Le poids du tourisme dans le PIB national est réévalué à 13,8% en 2018
Safouane Ben Aissa, directeur des études chez KPMG, a expliqué, dans sa présentation de l’étude, qu’à ce jour, une grande partie des recettes touristiques n’est pas prise en compte dans la publication des chiffres relatifs au tourisme dans notre pays, à l’instar du tourisme local, du tourisme maghrébin, ou du transport aérien.


Safouane Ben Aissa.

Par ailleurs, les seuls chiffres dédiés au secteur dans la comptabilité nationale, indique-t-il, sont ceux relatifs aux hôtels, restaurants et cafés. D’autre part, seules les recettes en monnaie étrangère sont comptabilisées par l’Office national du tourisme tunisien (ONTT), a-t-il ajouté.

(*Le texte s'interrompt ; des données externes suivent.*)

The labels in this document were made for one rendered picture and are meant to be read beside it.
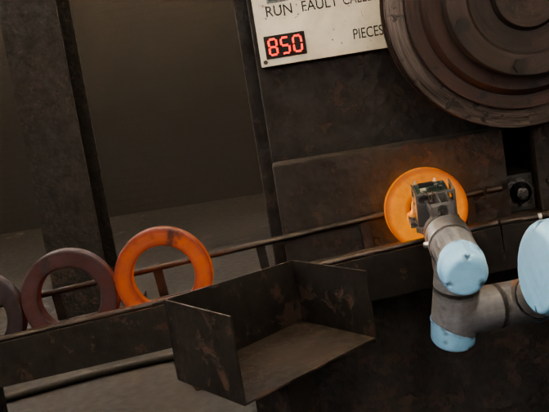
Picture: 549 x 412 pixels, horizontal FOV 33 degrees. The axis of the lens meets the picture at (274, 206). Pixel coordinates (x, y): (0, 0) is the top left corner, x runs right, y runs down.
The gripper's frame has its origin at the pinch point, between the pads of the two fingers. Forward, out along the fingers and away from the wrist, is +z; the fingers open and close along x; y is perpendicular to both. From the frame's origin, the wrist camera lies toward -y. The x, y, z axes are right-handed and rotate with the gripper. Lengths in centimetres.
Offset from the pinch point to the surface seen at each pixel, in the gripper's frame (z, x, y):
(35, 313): -5, 77, -8
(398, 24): 4.2, 0.5, 33.0
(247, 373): -37, 36, -8
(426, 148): 7.4, -2.5, 7.1
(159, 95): 590, 123, -137
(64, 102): 248, 121, -37
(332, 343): -31.9, 22.0, -8.2
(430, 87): 1.0, -3.6, 21.3
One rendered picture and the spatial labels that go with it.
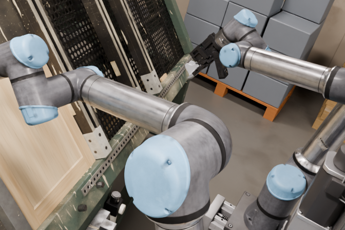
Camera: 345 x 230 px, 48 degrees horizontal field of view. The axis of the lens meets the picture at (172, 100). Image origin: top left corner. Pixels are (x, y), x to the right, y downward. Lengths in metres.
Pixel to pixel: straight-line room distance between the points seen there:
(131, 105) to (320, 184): 0.47
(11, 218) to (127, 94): 0.65
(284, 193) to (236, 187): 1.90
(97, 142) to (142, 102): 0.84
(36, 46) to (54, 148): 0.70
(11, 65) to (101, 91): 0.20
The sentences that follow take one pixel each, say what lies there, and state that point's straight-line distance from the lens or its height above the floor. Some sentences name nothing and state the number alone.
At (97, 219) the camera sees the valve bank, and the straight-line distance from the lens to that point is 1.66.
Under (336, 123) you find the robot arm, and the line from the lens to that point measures 1.29.
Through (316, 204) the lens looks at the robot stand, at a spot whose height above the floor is 1.43.
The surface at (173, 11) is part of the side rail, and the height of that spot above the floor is 1.16.
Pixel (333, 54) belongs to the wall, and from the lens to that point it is 5.22.
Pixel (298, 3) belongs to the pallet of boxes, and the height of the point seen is 1.13.
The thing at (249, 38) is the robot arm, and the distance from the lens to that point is 1.36.
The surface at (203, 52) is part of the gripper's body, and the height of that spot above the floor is 1.45.
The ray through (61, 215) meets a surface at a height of 0.89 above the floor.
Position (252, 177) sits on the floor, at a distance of 3.33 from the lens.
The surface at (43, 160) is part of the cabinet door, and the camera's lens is 1.47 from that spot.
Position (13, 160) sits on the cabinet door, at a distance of 1.38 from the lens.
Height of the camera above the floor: 2.01
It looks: 31 degrees down
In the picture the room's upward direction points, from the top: 16 degrees clockwise
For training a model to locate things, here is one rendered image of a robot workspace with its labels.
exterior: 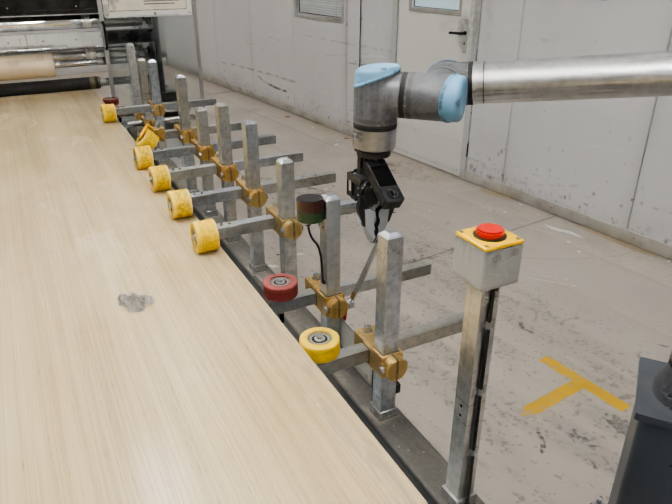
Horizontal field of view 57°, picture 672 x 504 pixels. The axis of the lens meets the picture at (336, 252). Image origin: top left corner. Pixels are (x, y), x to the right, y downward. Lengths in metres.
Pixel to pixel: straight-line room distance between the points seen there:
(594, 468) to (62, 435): 1.79
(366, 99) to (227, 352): 0.56
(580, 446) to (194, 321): 1.59
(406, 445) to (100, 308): 0.70
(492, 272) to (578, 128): 3.34
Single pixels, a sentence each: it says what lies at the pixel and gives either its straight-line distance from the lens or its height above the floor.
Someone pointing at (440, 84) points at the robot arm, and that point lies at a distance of 1.22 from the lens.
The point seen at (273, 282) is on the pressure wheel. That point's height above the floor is 0.90.
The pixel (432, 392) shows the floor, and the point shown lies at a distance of 2.56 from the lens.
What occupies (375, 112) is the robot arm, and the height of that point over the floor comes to 1.30.
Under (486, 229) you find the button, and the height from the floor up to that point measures 1.23.
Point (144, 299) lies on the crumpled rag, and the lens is 1.40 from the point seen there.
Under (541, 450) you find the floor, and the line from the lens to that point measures 2.40.
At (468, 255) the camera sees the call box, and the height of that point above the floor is 1.20.
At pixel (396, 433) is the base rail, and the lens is 1.32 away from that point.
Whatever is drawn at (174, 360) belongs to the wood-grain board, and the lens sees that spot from 1.20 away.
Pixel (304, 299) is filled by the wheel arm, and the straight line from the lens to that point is 1.45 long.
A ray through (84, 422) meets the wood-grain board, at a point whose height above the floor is 0.90.
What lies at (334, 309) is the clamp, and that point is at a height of 0.85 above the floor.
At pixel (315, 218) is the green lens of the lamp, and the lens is 1.31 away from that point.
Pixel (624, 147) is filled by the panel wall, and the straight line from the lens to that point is 4.03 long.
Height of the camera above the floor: 1.58
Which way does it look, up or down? 26 degrees down
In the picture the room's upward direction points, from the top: straight up
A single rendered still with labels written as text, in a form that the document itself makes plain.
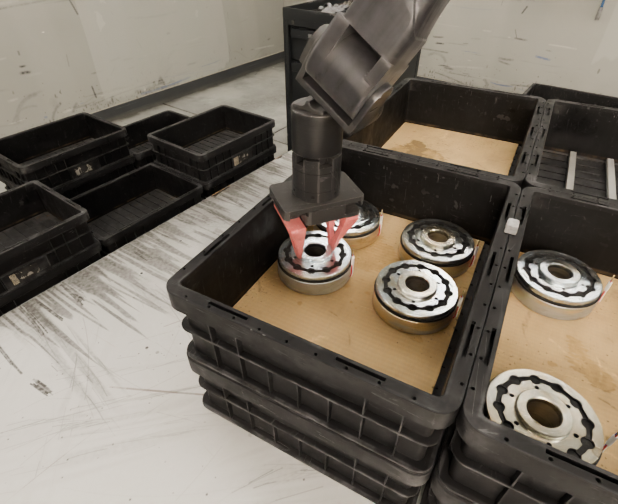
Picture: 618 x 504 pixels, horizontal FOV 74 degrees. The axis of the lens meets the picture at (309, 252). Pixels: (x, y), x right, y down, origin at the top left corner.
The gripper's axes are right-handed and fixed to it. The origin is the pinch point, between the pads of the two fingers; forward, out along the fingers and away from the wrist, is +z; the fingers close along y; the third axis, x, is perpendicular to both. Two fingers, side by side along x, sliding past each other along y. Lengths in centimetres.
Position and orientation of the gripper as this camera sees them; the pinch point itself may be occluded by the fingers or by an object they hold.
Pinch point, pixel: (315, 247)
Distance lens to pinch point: 56.1
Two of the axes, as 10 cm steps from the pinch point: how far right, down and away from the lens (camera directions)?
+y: -9.3, 2.4, -2.8
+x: 3.7, 6.1, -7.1
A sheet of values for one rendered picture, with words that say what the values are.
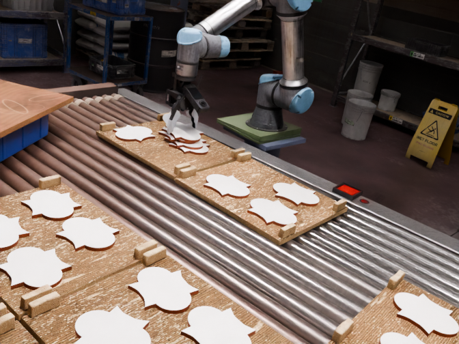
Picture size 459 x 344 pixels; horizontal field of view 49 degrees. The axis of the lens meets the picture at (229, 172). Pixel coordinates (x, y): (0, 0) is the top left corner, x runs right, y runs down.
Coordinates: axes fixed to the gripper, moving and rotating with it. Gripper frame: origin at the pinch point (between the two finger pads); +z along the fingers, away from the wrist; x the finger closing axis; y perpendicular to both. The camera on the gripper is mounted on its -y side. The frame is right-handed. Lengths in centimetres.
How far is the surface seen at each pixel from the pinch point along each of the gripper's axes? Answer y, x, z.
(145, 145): 2.2, 14.1, 4.0
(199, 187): -30.0, 17.9, 4.0
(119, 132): 13.5, 17.5, 2.9
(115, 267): -51, 60, 4
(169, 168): -16.0, 18.2, 4.0
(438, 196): 0, -293, 101
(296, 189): -46.4, -8.4, 3.3
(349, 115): 124, -336, 77
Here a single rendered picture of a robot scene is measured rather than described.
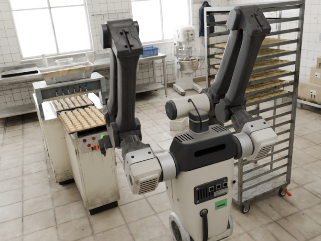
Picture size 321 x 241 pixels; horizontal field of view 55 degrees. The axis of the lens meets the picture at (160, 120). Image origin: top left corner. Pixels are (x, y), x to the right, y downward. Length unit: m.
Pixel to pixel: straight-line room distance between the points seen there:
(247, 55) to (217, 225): 0.62
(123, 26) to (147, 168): 0.42
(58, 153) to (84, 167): 0.72
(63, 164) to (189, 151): 2.76
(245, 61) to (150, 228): 2.11
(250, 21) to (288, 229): 2.21
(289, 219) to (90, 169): 1.84
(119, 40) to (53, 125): 2.65
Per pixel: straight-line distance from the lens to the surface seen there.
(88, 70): 3.44
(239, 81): 1.18
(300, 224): 3.09
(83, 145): 2.81
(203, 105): 1.09
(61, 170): 3.68
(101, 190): 3.09
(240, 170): 2.79
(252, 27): 1.07
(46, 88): 3.35
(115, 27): 0.91
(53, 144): 3.54
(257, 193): 3.11
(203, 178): 1.07
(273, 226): 3.01
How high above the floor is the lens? 1.89
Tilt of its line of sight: 21 degrees down
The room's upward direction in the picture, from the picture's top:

L’objectif de l’étude est donc de définir, avec plus de précision, et en se basant sur les standards internationaux, la contribution réelle du secteur touristique à l’économie nationale, au plan de la contribution au PIB, de l’emploi et des entrées en devises.

Pour ce faire, KPMG a collecté les données éparpillées dans plusieurs administrations et les a traitées, avant de procéder aux recoupements et aux croisements qu’il faut, pour sortir plusieurs statistiques pertinentes relatives à l’année 2018.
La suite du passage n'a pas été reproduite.